» Exercise instructions
Your answer must hold only the lines below from the line containing "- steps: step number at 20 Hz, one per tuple" through the line containing "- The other", each reproduced exactly.

Dataset excerpts:
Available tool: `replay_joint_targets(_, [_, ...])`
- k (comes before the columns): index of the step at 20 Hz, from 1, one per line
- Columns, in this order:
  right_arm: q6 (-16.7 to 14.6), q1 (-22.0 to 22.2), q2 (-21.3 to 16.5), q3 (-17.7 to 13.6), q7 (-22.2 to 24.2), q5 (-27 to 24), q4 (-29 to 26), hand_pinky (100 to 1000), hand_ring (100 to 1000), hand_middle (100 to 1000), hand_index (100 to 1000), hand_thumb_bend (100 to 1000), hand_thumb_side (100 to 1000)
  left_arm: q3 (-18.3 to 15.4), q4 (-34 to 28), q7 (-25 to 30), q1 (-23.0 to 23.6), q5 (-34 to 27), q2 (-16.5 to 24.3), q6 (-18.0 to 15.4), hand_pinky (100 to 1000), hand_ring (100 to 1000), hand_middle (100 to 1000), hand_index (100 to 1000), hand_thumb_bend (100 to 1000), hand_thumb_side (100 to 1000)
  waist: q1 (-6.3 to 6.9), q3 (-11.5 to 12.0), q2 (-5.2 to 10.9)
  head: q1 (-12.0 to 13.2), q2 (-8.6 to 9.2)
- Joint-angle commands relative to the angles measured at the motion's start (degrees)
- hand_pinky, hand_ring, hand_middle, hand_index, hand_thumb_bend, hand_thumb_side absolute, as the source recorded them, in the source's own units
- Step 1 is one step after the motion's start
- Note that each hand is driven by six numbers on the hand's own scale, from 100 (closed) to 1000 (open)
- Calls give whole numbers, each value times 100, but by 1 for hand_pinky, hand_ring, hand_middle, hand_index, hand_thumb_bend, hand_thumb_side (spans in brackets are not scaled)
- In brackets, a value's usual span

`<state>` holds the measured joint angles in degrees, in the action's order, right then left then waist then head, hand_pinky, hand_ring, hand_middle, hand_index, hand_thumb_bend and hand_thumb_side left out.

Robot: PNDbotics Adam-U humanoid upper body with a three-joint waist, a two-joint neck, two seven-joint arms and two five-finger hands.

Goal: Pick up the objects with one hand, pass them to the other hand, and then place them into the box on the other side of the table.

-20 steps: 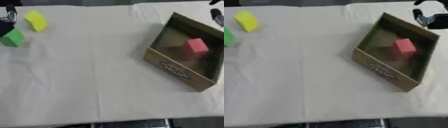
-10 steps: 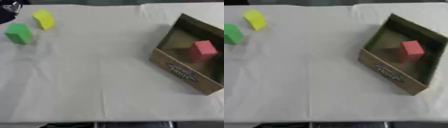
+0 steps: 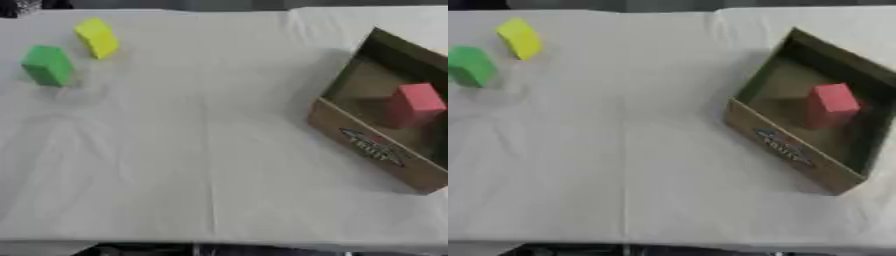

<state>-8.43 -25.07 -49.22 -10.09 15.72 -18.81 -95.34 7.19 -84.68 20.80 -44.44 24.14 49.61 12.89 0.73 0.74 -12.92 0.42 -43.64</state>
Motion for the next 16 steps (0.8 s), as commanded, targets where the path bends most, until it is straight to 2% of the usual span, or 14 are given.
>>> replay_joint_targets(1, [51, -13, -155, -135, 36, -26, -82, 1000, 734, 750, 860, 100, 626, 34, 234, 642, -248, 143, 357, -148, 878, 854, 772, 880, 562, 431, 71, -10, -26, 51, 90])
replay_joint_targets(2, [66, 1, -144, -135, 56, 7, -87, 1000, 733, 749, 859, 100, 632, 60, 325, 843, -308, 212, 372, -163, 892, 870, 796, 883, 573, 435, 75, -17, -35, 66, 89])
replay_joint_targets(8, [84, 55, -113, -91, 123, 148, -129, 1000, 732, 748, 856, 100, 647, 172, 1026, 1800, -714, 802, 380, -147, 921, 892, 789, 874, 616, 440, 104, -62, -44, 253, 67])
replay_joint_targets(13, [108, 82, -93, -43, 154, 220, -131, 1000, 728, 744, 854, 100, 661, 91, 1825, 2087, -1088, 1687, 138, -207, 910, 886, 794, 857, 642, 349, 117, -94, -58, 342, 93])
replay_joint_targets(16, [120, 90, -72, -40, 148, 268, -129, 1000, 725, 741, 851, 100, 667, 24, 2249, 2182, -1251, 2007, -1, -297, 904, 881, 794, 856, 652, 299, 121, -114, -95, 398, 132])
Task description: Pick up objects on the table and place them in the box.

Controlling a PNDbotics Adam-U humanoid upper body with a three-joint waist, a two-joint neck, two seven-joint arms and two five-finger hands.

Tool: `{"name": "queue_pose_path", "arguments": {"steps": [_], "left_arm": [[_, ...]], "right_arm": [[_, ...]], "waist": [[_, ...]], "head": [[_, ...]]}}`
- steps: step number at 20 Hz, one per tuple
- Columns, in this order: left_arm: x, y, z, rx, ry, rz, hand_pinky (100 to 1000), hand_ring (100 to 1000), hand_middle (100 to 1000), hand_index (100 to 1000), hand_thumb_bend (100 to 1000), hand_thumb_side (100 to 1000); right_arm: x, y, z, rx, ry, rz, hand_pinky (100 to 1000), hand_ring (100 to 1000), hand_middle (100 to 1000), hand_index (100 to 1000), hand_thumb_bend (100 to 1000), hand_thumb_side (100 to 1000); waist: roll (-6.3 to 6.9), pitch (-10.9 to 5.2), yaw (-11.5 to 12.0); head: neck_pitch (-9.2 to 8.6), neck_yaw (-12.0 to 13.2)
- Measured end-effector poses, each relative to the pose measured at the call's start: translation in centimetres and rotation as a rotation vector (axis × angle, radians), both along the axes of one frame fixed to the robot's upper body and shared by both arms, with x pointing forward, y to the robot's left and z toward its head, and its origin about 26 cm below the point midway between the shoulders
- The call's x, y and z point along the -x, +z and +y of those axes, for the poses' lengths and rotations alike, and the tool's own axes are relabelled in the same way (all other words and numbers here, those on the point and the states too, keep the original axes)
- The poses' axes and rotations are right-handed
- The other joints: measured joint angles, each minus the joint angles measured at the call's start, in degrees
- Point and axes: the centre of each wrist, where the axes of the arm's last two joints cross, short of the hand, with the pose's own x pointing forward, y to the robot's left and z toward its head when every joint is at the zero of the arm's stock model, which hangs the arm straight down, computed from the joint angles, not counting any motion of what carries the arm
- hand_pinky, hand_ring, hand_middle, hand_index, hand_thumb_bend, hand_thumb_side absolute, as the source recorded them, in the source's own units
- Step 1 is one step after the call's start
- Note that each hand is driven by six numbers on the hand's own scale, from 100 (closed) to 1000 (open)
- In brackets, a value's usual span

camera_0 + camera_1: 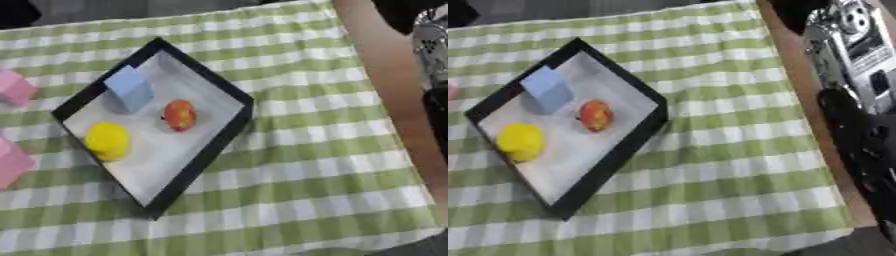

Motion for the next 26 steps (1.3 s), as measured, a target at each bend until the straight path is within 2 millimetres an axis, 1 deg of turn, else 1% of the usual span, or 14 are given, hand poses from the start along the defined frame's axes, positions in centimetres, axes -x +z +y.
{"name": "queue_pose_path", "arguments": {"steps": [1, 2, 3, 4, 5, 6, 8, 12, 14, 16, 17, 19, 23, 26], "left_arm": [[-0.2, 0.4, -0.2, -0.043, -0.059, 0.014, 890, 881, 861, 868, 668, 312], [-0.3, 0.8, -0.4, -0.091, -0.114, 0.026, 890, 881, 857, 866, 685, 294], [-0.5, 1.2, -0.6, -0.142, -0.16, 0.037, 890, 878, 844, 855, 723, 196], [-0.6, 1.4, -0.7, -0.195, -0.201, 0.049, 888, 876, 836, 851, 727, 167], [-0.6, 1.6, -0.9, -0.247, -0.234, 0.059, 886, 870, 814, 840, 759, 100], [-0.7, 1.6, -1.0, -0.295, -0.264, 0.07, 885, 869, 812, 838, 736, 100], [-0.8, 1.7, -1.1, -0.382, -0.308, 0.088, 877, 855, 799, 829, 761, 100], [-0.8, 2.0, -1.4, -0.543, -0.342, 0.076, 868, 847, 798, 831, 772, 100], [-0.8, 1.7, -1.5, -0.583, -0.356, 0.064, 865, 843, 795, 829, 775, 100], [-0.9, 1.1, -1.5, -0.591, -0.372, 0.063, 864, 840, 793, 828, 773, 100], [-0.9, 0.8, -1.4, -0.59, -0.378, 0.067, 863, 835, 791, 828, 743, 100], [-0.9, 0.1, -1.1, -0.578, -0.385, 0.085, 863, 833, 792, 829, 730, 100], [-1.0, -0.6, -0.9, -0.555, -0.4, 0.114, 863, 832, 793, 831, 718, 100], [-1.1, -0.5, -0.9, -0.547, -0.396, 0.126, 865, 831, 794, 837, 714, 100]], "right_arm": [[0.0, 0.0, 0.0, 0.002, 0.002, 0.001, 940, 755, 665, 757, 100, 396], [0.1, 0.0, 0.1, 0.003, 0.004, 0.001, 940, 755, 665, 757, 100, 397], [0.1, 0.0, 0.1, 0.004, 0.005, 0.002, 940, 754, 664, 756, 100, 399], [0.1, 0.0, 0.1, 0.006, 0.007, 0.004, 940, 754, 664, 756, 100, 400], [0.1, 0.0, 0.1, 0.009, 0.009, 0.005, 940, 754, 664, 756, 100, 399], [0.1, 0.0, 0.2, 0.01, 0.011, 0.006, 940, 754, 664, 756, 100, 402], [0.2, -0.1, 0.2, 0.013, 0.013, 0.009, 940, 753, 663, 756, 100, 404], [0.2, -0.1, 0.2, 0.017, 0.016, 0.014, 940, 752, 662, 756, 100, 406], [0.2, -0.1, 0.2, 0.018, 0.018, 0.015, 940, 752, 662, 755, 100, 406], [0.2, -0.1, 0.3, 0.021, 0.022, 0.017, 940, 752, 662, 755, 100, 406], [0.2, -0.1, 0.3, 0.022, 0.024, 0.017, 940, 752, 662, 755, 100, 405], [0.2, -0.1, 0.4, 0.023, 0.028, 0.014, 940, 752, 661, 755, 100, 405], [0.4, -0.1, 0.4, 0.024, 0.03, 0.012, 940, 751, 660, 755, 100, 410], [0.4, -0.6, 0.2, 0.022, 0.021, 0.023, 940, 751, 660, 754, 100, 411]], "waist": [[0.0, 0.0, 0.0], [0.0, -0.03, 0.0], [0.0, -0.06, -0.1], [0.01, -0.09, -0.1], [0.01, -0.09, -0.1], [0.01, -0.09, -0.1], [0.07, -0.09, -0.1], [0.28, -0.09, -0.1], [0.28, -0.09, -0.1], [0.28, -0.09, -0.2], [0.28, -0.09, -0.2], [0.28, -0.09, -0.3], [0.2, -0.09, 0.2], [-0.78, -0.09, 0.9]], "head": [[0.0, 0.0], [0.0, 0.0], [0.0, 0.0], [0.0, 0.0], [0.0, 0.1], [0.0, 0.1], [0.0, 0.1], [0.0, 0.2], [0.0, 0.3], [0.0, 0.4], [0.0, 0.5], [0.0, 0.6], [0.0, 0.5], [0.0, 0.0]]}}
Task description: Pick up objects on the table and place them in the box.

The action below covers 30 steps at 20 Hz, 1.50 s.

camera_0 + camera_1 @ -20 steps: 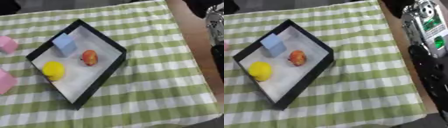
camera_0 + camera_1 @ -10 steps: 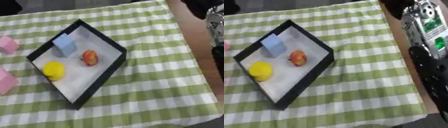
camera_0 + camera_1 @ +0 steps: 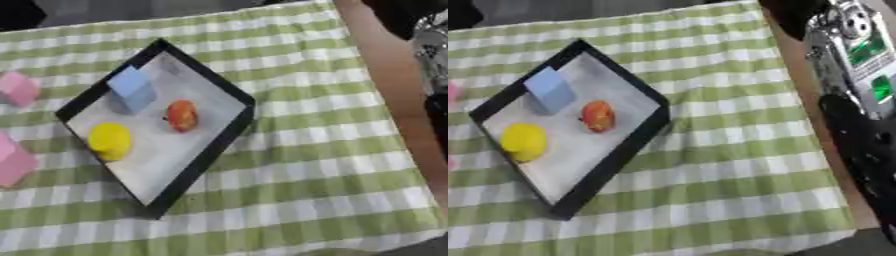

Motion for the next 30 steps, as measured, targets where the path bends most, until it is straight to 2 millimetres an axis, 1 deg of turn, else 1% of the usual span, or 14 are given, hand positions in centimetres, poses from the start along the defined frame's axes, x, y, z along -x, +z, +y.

» Task solution
- steps: step number at 20 Hz, one per tuple
- Columns, in this order: left_arm: x, y, z, rx, ry, rz, hand_pinky (100 to 1000), hand_ring (100 to 1000), hand_middle (100 to 1000), hand_index (100 to 1000), hand_thumb_bend (100 to 1000), hand_thumb_side (100 to 1000); right_arm: x, y, z, rx, ry, rz, hand_pinky (100 to 1000), hand_ring (100 to 1000), hand_middle (100 to 1000), hand_index (100 to 1000), hand_thumb_bend (100 to 1000), hand_thumb_side (100 to 1000); waist: roll (-6.3 to 6.9), pitch (-10.9 to 5.2), yaw (-11.5 to 12.0); head: neck_pitch (-9.2 to 8.6), neck_yaw (-12.0 to 13.2)
- Measured end-effector poses, each relative to the pose measured at the call's start: translation in centimetres and rotation as a rotation vector (axis × angle, radians), both along the axes of one frame fixed to the robot's upper body and shared by both arms, with x pointing forward, y to the robot's left and z toward its head, and its origin about 26 cm below the point midway between the shoulders
- The call's x, y and z point along the -x, +z and +y of those axes, for the poses' lengths and rotations alike, and the tool's own axes are relabelled in the same way (all other words and numbers here, those on the point and the states too, keep the original axes)
- The poses' axes and rotations are right-handed
- The other joints: measured joint angles, each minus the joint angles measured at the call's start, in degrees

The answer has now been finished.